Voici le matériau d'Olivier qui ne devient tel que par l'action iconoclaste des hommes puis par ce double processus de disparition et d'exhumation. Cadrant, coupant le visage au plus tard, lui ôtant ce qu'il a de superflu, le processus de création est le même que pour les portraits de contemporains et n'ont pas pour vocation de glorifier un passé perdu. Elles sont réalisées avec un appareil numérique actuel, puis agrandies jusqu'à ce que le pixel affronte le grain de la pierre qui se désagrège au fur et à mesure que l'image s'impose, pouvant le remplacer ; les matières s'affrontent tandis que le photographe anime une surface sans vie. Il projette alors l'image d'un visage en cours de destruction accélérée. Les vivants sont photographiés de manière à être statufiés. Ici, c'est le contraire : le puissant est ressuscité, ranimé depuis les morts. Ainsi, est rendu contemporain et quelquefois vivant ce fragment de marbre sculpté où chaque brisure, chaque éraflure, valant pour nos propres rides et cicatrices, rappellent notre vanité.

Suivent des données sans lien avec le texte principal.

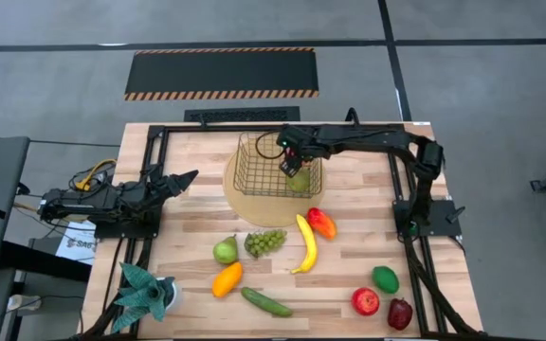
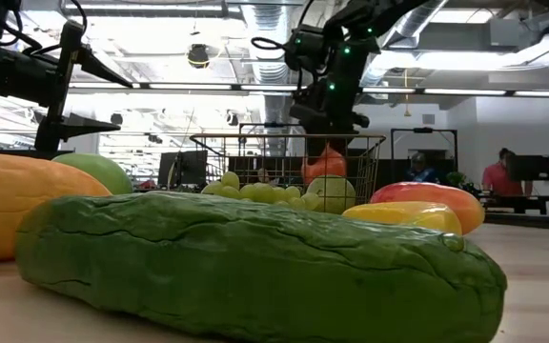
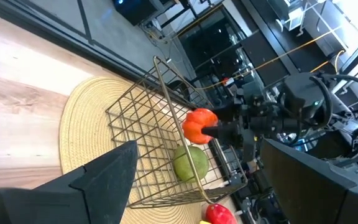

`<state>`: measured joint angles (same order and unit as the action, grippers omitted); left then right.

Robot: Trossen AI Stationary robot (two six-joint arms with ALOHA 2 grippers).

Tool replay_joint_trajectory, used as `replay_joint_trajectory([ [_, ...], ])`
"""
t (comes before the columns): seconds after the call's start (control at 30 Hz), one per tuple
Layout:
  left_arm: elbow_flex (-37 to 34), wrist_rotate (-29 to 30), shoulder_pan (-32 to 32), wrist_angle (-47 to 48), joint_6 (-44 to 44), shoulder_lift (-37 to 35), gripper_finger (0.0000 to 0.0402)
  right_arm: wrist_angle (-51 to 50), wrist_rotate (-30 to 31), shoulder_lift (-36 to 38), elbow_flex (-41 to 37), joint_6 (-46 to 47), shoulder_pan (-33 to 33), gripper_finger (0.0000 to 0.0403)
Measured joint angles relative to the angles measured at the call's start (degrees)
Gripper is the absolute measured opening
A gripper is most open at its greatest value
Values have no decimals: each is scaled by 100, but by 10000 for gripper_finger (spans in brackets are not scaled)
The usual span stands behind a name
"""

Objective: Build produce basket
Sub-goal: Put the squash into the wire basket, then put the green lime into the wire basket

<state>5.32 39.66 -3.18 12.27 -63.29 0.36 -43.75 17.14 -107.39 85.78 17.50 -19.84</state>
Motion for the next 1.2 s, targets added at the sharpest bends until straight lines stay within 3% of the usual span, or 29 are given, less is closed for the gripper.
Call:
replay_joint_trajectory([
  [0.2, 0, 0, -2, 0, -2, 1, 327, -107, 67, -11, 2, 39, -50, 330],
  [0.33, 0, 0, 0, 0, -7, 1, 327, -84, 86, -9, 0, 44, -59, 350],
  [0.67, 0, -2, -1, -2, -23, 2, 327, -111, 85, -9, 2, 46, -55, 333],
  [0.93, 0, -4, -1, -4, -39, 1, 327, -525, -42, -3, 532, 0, -55, 340],
  [1.2, 0, -34, -1, -9, -81, 1, 327, -2185, -745, 562, 1276, 32, 240, 336],
])
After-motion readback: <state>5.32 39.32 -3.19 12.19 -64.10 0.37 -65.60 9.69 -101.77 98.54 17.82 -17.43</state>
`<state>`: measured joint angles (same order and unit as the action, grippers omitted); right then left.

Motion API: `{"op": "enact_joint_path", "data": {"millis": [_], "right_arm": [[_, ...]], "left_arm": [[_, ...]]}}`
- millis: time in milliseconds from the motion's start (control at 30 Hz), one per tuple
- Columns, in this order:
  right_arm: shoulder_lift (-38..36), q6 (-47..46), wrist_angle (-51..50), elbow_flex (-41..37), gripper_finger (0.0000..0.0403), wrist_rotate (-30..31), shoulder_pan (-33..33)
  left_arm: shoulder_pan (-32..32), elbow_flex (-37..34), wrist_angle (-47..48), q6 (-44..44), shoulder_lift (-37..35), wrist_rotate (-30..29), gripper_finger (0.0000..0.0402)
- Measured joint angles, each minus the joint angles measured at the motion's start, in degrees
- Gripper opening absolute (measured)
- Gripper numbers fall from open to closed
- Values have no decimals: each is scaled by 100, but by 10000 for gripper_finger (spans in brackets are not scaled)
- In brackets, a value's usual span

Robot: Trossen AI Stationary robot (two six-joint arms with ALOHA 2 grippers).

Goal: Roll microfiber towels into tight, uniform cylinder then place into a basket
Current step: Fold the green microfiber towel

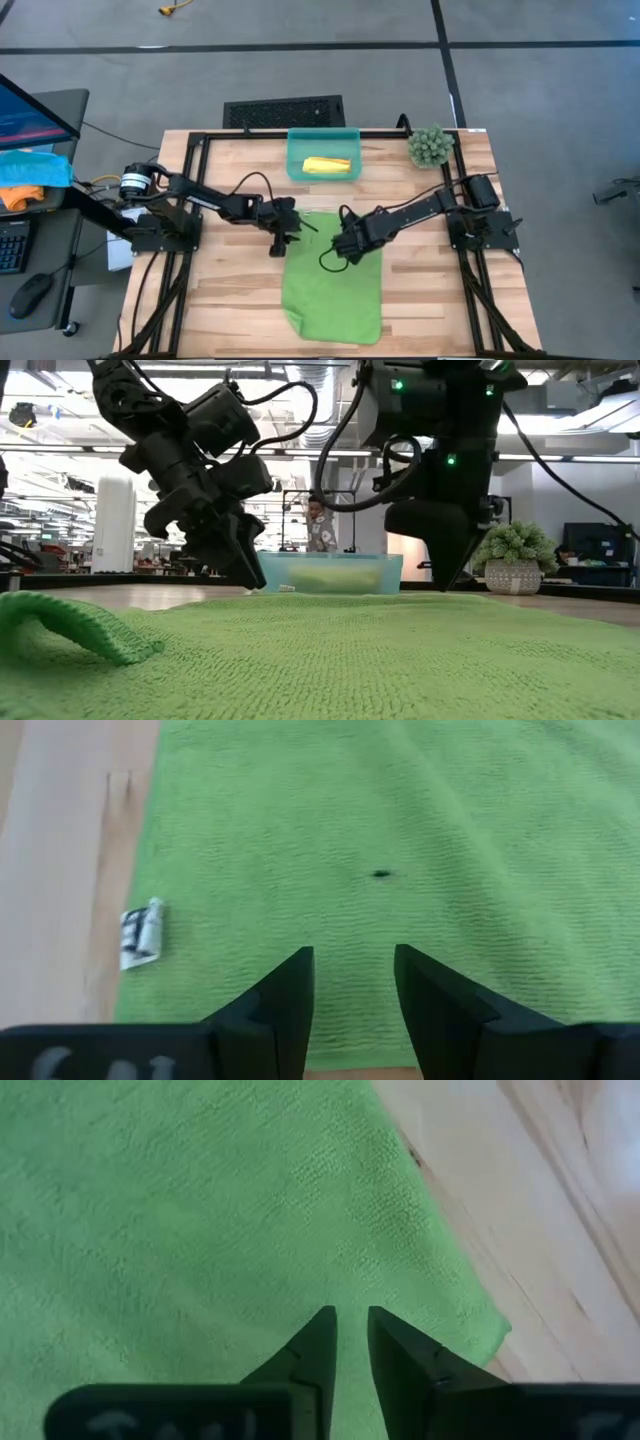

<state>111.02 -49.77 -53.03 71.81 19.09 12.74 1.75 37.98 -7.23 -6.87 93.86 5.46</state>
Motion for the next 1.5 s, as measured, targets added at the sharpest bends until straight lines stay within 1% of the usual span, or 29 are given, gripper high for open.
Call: {"op": "enact_joint_path", "data": {"millis": [100, 233, 333, 367, 567, 733, 933, 1033, 1167, 1333, 1467, 1500], "right_arm": [[0, -147, 0, 0, 75, -6, -59], [0, -175, 8, 0, 67, -46, -88], [0, -178, 61, 0, 64, -261, -84], [0, -180, 98, 0, 63, -329, -76], [0, -184, 129, 0, 63, -471, 0], [0, -184, 129, 0, 63, -466, -3], [0, -138, 141, 0, 63, -415, -14], [0, -131, 145, 0, 63, -415, -14], [0, -127, 146, 0, 63, -404, -14], [0, -122, 146, 0, 63, -404, -14], [0, -79, 144, 0, 63, -404, -14], [0, -79, 143, 0, 63, -404, -14]], "left_arm": [[123, 0, 14, 10, 0, 183, 106], [104, 0, -7, 11, 0, 310, 58], [-2, 0, -34, -46, 0, 314, 15], [-40, 0, -54, -44, 0, 314, 8], [-174, 0, -287, 55, -2, 289, 2], [-172, 0, -345, 247, -2, -30, 1], [-173, 0, -383, 413, -2, -49, 0], [-173, 2, -679, 463, -2, -49, 0], [-171, 386, -651, 387, -2, -77, 0], [-191, 1003, -220, 195, -2, -55, 0], [-338, 1044, 128, 195, 16, -41, 0], [-386, 1029, 115, 222, 145, -102, 0]]}}
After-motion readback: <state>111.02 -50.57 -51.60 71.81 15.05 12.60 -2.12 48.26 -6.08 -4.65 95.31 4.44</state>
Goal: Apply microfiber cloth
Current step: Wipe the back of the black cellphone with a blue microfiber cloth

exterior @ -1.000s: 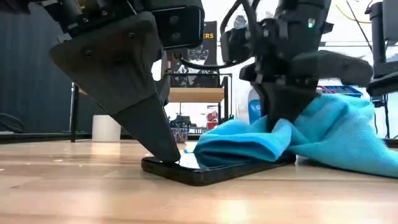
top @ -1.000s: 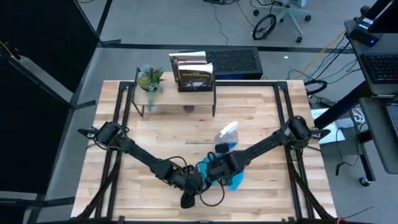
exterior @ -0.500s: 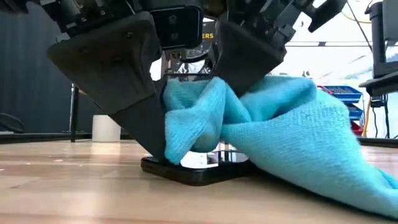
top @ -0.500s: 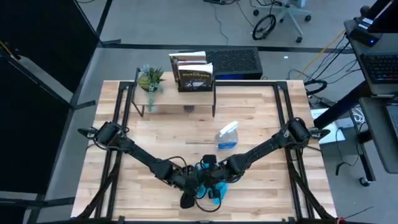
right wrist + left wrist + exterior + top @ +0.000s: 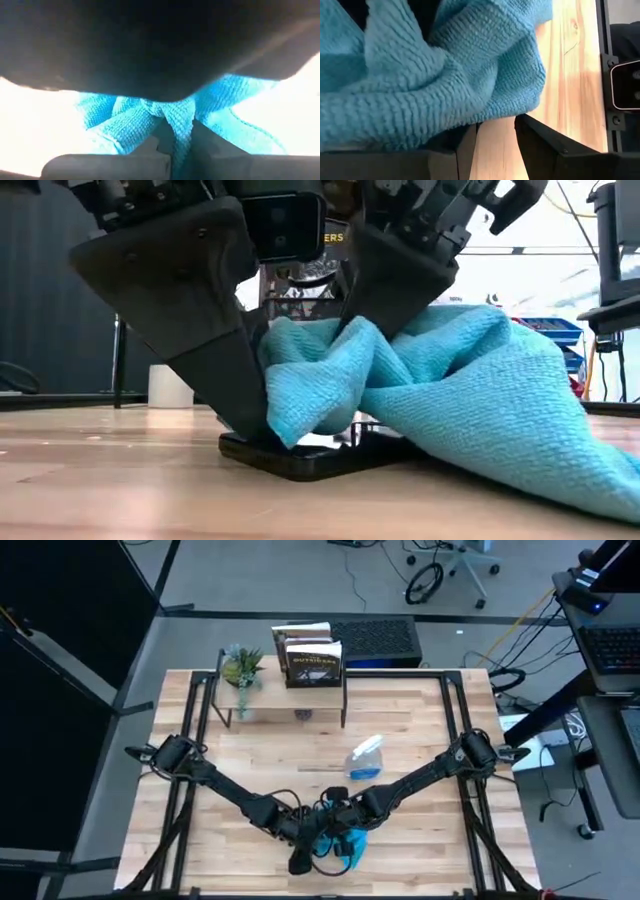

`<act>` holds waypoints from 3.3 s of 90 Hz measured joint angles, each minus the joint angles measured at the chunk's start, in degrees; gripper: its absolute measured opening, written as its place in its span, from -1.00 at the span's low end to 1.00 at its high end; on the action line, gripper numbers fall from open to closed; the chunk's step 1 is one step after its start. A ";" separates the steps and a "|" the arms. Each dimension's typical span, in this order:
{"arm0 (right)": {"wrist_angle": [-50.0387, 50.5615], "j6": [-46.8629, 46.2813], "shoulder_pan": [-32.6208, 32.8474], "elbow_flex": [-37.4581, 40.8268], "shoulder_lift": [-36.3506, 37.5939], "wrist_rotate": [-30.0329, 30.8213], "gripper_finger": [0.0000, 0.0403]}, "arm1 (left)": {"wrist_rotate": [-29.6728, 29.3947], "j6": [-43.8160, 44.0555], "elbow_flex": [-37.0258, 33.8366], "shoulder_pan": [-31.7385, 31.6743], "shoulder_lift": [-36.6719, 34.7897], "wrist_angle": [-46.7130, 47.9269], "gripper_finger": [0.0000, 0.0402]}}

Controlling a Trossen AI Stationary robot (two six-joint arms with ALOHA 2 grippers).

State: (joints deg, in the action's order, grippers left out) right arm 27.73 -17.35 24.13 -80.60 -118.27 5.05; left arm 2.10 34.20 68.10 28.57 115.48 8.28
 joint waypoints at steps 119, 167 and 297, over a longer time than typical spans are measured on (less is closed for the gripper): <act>-10.85 4.73 0.57 0.70 0.24 1.86 -0.97 | -0.01 -0.30 -0.26 0.84 -0.11 0.39 -0.38; 0.26 4.20 0.58 0.20 -2.84 3.47 -0.97 | -1.46 -0.11 0.05 1.73 0.02 0.20 -0.38; 1.07 4.95 2.87 -1.70 6.68 6.38 -0.97 | -0.84 0.24 -0.13 1.78 0.00 -0.26 -0.38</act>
State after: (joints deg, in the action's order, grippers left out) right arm 28.81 -12.40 27.00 -82.30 -111.58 11.44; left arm 1.26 34.44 67.96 30.35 115.48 8.02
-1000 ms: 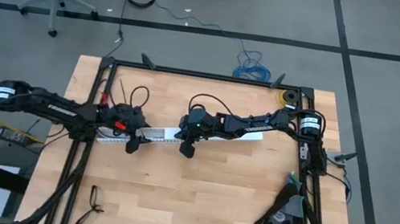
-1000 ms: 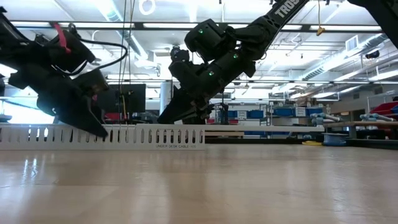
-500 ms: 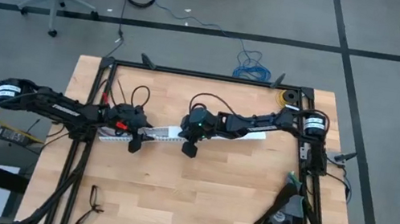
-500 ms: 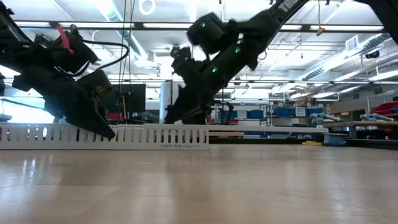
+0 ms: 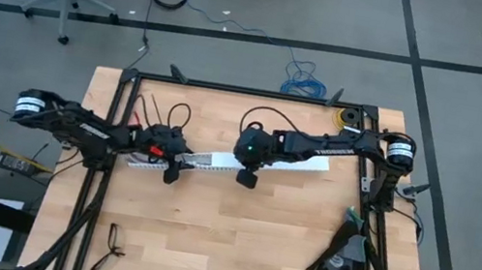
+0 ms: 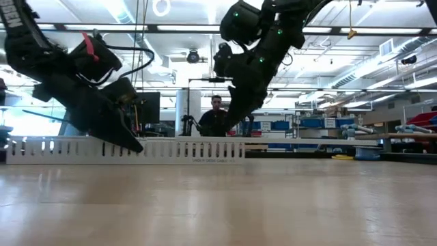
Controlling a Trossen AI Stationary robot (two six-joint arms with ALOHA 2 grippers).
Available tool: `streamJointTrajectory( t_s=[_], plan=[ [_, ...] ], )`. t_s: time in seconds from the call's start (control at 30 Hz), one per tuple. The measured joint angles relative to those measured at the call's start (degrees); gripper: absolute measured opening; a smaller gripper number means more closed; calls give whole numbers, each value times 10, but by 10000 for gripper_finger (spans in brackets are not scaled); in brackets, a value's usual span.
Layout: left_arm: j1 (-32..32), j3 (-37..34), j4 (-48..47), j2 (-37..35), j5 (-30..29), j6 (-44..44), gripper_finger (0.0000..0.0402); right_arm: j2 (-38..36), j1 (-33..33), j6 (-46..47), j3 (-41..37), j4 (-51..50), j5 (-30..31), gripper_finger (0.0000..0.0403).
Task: Ziptie cables
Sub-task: Close the white cable duct with the white cable duct cover
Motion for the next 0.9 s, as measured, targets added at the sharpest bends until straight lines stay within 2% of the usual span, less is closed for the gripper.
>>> streamJointTrajectory(
  t_s=[0.17, 0.27, 0.4, 0.5, 0.63, 0.73, 0.9],
  plan=[
    [0, 37, 27, 63, 7, 5, 221, -1, 1, 15, -26, 19, 5, 0],
    [0, 59, 36, 92, 15, 16, 221, 0, -2, 17, -53, 90, 3, 0],
    [0, 86, 40, 118, 16, 32, 221, 0, -7, 18, -89, 212, -29, 0],
    [0, 109, 36, 135, 15, 33, 221, 0, -10, 21, -96, 240, -27, 0],
    [1, 130, 39, 158, 16, 41, 221, -7, -6, -13, -98, 243, 22, 0],
    [1, 138, 46, 174, 18, 41, 221, -45, 3, -24, -96, 222, 49, 0],
    [1, 138, 49, 178, 22, 38, 221, -84, 4, 26, -97, 51, 66, 0]
  ],
)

Qu'importe sa grandeur, tout pouvoir est voué à disparaître ; il en fut ainsi de l'Empire romain. L'historien Pierre Pachet a écrit : « Personne ne croit vraiment à la mort des créations humaines. Les sociétés ne sont pas différentes, et l'acharnement dont use la notre à rendre la vie à tant de restes anciens est le signe de ce poignant refus. La reconstruction d'un passé prestigieux suffira peut-être à rendre impossible l'abominable destruction de l'avenir que nous ne savons pas empêcher. Plus que leurs secrets, c'est notre secret que nous devons demander aux fragments.